# Exercise
Your job with the data below is to output exactly the lines from the one holding "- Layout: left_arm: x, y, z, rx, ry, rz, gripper" down to the one holding "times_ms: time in", both included, and no others.

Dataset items

□ □ □ □ □ □ □

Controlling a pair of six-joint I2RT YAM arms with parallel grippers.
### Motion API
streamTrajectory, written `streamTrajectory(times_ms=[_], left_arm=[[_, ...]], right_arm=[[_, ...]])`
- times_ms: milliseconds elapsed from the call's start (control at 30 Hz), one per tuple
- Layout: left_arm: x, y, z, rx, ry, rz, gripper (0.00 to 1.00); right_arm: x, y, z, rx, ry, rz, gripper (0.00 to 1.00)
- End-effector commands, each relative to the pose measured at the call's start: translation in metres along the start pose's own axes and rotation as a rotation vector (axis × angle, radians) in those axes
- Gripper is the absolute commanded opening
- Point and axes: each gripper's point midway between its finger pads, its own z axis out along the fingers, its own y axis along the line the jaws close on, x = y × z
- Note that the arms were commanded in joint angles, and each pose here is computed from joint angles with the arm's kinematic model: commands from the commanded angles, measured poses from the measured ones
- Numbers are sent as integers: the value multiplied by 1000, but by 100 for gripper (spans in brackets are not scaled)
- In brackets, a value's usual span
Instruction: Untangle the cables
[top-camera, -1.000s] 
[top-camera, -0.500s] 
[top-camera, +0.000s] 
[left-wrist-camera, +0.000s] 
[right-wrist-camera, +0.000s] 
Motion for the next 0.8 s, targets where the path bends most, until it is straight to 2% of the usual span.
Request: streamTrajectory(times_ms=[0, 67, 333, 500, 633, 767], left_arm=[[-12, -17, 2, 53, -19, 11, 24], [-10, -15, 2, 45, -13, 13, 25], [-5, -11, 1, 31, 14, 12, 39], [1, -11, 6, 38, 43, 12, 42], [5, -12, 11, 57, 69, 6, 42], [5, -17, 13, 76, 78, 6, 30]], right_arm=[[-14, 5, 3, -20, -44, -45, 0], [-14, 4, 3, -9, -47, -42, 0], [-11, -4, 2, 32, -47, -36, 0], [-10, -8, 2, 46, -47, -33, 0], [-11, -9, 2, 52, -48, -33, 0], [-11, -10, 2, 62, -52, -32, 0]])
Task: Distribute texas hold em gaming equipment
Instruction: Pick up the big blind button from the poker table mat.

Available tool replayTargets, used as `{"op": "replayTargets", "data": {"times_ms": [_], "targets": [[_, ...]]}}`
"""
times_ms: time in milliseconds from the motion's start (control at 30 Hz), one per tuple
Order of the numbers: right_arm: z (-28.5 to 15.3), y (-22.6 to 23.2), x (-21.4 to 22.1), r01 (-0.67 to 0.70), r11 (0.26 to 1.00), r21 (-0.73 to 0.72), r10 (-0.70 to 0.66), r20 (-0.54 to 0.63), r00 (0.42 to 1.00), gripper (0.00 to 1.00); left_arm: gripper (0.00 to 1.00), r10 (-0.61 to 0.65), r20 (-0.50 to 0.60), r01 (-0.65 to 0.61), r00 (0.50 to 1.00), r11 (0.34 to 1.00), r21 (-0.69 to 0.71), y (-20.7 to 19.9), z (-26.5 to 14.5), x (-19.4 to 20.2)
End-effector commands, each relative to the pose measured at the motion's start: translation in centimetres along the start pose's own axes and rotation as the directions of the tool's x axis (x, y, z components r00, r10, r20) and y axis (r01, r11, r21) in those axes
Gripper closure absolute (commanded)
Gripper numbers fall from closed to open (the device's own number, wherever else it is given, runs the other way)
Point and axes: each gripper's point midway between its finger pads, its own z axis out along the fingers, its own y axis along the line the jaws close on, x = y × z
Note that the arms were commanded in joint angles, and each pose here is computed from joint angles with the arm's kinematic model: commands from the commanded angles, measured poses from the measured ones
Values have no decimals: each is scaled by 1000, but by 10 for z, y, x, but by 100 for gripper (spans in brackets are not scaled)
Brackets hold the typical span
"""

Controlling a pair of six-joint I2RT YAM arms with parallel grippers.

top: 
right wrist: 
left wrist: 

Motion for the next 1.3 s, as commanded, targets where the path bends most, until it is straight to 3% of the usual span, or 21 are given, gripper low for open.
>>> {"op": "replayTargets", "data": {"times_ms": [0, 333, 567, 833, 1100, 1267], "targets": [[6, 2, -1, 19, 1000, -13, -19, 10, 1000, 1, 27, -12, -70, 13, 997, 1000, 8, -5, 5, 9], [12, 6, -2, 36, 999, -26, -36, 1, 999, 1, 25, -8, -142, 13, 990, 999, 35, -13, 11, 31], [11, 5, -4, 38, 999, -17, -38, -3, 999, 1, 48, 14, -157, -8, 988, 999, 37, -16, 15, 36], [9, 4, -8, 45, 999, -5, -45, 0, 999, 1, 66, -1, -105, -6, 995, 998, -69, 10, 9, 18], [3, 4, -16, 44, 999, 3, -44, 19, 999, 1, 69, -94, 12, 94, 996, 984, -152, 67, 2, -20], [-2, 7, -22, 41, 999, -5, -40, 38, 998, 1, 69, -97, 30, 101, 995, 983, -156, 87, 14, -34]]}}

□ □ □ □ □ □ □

# Answer to the problem
- Layout: left_arm: x, y, z, rx, ry, rz, gripper (0.00 to 1.00); right_arm: x, y, z, rx, ry, rz, gripper (0.00 to 1.00)
- End-effector commands, each relative to the pose measured at the call's start: translation in metres along the start pose's own axes and rotation as a rotation vector (axis × angle, radians) in those axes
- Gripper is the absolute commanded opening
- Point and axes: each gripper's point midway between its finger pads, its own z axis out along the fingers, its own y axis along the line the jaws close on, x = y × z
- Note that the arms were commanded in joint angles, and each pose here is computed from joint angles with the arm's kinematic model: commands from the commanded angles, measured poses from the measured ones
- Numbers are sent as integers: the value multiplied by 1000, but by 100 for gripper (spans in brackets are not scaled)
- In brackets, a value's usual span
Instruction: Untangle the cables
[top-camera, -1.000s] 
[top-camera, -0.500s] 
[top-camera, +0.000s] 
[left-wrist-camera, +0.000s] 
[right-wrist-camera, +0.000s] 
Motion for the next 0.8 s, targets where the path bends most, until it is straight to 2% of the usual span.
Request: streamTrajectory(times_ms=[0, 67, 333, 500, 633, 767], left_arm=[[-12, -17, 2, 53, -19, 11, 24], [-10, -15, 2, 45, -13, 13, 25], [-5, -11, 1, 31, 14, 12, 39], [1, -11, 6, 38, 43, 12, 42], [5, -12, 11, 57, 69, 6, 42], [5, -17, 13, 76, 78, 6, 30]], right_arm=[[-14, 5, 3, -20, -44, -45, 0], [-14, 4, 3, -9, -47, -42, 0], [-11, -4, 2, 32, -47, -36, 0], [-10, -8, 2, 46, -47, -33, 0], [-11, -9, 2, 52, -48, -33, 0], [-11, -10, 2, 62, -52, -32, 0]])
Task: Distribute texas hold em gaming equipment
Instruction: Pick up the big blind button from the poker table mat.

Available tool replayTargets, used as `{"op": "replayTargets", "data": {"times_ms": [_], "targets": [[_, ...]]}}`
"""
times_ms: time in milliseconds from the motion's start (control at 30 Hz), one per tuple

That concludes the response.